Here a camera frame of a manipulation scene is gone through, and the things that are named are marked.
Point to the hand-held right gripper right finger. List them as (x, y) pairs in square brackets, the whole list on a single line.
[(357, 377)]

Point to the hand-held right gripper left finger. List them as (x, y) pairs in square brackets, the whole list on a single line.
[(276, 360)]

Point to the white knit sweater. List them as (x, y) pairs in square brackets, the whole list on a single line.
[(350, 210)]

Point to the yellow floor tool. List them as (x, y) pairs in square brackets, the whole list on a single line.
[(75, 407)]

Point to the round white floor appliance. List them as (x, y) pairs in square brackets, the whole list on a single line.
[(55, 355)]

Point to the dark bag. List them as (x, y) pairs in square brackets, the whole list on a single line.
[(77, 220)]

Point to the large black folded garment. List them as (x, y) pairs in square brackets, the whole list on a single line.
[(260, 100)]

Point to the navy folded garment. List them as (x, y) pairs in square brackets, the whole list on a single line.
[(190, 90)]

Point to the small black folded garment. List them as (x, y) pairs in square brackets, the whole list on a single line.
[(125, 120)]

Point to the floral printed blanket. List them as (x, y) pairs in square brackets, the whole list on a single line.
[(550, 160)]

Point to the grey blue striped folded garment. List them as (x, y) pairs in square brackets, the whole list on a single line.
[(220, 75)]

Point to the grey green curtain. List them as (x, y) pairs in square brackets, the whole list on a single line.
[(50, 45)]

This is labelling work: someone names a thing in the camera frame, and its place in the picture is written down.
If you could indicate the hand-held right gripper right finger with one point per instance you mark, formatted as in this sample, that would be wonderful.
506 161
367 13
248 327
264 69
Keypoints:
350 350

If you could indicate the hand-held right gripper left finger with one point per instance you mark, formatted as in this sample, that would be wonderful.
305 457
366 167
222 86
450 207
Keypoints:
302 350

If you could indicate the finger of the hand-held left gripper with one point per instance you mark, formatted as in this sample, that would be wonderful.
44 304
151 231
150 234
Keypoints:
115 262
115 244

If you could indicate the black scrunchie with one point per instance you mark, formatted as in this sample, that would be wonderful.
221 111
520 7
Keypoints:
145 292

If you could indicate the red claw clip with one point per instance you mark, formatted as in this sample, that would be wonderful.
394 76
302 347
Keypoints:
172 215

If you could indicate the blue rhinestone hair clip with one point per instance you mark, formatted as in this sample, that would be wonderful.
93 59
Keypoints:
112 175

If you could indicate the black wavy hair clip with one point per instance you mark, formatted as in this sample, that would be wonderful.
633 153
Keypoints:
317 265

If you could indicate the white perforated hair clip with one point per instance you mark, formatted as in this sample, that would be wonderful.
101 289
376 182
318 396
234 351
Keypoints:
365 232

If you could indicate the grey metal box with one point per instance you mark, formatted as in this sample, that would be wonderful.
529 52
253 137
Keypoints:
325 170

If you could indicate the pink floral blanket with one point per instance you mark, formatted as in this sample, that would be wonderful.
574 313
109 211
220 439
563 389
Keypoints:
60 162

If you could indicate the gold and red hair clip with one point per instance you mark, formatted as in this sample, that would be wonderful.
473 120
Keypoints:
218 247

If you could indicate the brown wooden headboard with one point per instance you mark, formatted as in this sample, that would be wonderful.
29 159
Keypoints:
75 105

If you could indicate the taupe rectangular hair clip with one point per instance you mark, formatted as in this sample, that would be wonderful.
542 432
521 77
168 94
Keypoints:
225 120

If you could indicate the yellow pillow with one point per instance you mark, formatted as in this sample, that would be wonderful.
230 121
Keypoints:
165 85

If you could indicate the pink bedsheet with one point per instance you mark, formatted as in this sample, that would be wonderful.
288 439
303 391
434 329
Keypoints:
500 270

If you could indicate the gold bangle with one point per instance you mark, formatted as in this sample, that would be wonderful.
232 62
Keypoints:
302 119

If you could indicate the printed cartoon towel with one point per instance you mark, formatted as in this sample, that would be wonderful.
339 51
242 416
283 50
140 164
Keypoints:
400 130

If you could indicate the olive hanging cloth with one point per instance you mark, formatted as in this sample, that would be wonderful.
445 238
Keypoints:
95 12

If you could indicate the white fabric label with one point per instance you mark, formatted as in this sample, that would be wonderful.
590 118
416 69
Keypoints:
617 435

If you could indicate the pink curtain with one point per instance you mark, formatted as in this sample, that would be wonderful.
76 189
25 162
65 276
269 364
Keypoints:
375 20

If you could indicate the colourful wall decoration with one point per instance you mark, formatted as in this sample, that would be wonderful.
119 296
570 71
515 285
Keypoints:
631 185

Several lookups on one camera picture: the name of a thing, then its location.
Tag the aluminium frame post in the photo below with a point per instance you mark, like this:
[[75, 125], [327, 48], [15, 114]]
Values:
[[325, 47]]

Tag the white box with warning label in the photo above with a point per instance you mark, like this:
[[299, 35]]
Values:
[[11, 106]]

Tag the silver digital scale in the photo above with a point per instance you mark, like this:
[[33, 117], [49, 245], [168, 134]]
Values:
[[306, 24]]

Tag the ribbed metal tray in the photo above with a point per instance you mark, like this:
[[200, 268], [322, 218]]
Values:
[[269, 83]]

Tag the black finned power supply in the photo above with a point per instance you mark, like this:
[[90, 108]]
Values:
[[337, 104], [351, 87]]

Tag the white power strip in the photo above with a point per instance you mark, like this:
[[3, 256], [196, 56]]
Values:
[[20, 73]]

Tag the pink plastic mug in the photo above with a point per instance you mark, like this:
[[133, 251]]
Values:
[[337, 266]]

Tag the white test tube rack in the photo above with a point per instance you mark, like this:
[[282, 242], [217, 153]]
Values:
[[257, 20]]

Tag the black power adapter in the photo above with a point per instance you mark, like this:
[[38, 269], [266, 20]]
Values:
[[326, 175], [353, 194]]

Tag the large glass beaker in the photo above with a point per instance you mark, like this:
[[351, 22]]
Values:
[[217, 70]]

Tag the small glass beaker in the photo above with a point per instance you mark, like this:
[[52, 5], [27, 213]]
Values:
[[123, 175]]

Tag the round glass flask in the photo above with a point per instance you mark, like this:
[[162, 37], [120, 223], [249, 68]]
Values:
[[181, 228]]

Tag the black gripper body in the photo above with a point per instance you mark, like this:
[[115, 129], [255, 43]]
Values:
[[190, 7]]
..............................
[REQUIRED ACTION]: Copy out all lines of the material above in which "power" occurs.

[EXPECTED ANSWER]:
Tag the black finned power supply in the photo above with a point per instance you mark, like this:
Tag the white power strip in the photo above with a point per instance you mark, like this:
Tag the black power adapter in the photo above with a point per instance you mark, like this:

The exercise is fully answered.